Physical characteristics
- Source: Sugar Gap
- • location: Sugar Mountain, North Carolina
- • coordinates: 36°07′47″N 81°53′13″W﻿ / ﻿36.12972°N 81.88694°W
- • elevation: 4,350 ft (1,330 m)
- Mouth: Nolichucky River
- • location: Huntdale, North Carolina
- • coordinates: 36°01′44″N 82°19′37″W﻿ / ﻿36.02889°N 82.32694°W
- • elevation: 2,021 ft (616 m)
- Length: 73.6 mi (118.4 km)
- Basin size: 1,146.22 square miles (2,968.7 km^{2})

Basin features
- Progression: North Toe → Nolichucky → French Broad → Tennessee → Ohio → Mississippi → Gulf of Mexico
- River system: French Broad River
- • left: Kentucky Creek, Cow Camp Creek, Haw Branch, Row Branch, Squirrel Creek, Plumtree Creek, Pancake Branch, Clear Creek, Threemile Creek, Brushy Creek, Laurel Creek, Harris Creek, White Oak Branch, Rose Creek, Cathis Creek, Grassy Creek, English Creek, Big Branch, Wolf Branch, South Toe River, Chestnut Branch, Brush Creek, Pigpen Creek, Jacks Creek, Bee Branch, McKinney Branch, Cane River
- • right: Hickorynut Branch, Whiteoak Creek, Banjo Branch,Fall Branch, Horse Branch, Gooseneck Branch, Birchfield Creek, Race Path Branch, Whitaker Branch, Roaring Creek, Powdermill Creek, Doublehead Creek, Henson Creek, Justice Creek, Puatt Creek, Jones Creek, Little Laurel Branch, Bill Davenport Branch, Jake Creek, Beaver Creek, Pine Branch, Little Bear Creek, Lily Branch, Gouge Branch, Sink Hole Creek, Rose Creek, Cane Creek, Whitson Branch, Big Rock Creek, Raccoon Creek, Warrick Branch, Brummett Creek, Pigeonroost Creek, Cooper Branch, Rebels Creek

= North Toe River =

The North Toe River is the headwaters of the Nolichucky River and a tributary in the French Broad River basin. From its source at Sugar Gap, between Bald Mountain and Sugar Mountain, it flows 73.6 mi westerly through Avery, Mitchell, and Yancey counties.

==History==
The earliest inhabitants in the Toe River valley area were both the Catawba and Cherokee Indians; though neither lived in the area permanently, it is believed both tribes used the area as a hunting ground. In 1540, the first European to the area was the Spanish explorer Hernando de Soto. Evidence of his visit includes Spanish mining at the Sink Hole, Clarissa, and Horse Stomp mines in Mitchell County. In the late 1560s, Spanish explorer Juan Pardo also visited the area in an attempt to establish a land route to Zacatecas in present-day Mexico. In the 18th century, English, Scotch-Irish, and German settlers came to the area.
===Legend of Estatoe===
The name Toe is taken from its original name Estatoe, pronounced 'S - ta - toe', a native American name associated with the Estatoe trade route leading down from the North Carolina mountains through Brevard. There is a historical plaque in Brevard with information that affirms the route, which continues into Pendleton District (now Pickens County), South Carolina, where a village of the same name was located. Due to difficulty in pronouncing the name it was shortened over the years to Toe.

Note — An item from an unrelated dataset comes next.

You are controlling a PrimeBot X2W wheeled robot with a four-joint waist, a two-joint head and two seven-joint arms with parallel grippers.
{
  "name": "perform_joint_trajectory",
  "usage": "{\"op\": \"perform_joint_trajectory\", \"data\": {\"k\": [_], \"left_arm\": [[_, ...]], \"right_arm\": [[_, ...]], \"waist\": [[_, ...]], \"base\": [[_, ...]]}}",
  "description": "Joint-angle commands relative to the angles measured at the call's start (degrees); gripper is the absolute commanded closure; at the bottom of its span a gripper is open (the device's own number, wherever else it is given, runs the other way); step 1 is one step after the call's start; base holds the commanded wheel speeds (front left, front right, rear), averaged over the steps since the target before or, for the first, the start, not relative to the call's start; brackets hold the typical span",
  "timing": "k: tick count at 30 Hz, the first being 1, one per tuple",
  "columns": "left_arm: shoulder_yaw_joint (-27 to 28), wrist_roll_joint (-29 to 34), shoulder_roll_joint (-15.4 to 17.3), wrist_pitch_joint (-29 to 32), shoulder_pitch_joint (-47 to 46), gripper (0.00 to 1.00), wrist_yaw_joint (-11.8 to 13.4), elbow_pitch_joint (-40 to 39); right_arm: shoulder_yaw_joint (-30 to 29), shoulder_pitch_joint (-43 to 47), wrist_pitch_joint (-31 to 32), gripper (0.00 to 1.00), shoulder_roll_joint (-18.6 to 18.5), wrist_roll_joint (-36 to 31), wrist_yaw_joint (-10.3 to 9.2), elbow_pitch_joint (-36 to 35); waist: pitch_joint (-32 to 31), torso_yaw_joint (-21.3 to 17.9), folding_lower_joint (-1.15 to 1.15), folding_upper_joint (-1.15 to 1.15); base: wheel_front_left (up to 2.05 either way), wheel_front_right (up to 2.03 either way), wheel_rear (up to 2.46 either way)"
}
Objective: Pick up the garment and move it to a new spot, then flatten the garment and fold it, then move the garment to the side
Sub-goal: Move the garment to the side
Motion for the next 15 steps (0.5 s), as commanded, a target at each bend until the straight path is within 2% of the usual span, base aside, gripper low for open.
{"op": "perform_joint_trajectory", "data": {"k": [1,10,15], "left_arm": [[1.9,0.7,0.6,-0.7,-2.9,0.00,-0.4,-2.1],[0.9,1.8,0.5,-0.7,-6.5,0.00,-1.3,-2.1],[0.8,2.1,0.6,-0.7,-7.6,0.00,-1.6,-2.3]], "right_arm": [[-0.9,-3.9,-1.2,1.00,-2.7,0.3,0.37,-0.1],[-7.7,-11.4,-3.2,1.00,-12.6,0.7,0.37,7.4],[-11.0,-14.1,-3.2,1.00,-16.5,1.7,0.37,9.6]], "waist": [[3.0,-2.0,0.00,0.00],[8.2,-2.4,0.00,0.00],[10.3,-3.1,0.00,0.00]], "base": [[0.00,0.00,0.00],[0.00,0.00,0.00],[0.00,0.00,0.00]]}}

According to Cherokee Indian legend, the name is derived from an Indian chief's daughter, named Estatoe (pronounced 'S - ta - toe'), who fell in love with a warrior of a rival tribe. Because their love could never be accepted by either's families, they jumped from a precipice into the depths of a nearby river. In an alternative version, their love caused a bloody war between the tribes and Estatoe crafted a peace pipe with two stems in which both chiefs could smoke at once. The two rival chiefs assembled their respective followers on the bank of the river, and smoked till peace was concluded and Estatoe married her lover.

==Pollution==
With Spruce Pine being the dividing line, the river upstream is considered in good health with a few tributaries impacted related to agricultural and development runoff. Downstream, the river has been impacted by legal and illegal wastewater discharges from mining operations in the area. In 2018, Quartz Corp. illegally discharged hundreds of gallons of hydrofluoric acid into the North Toe River causing a fish kill.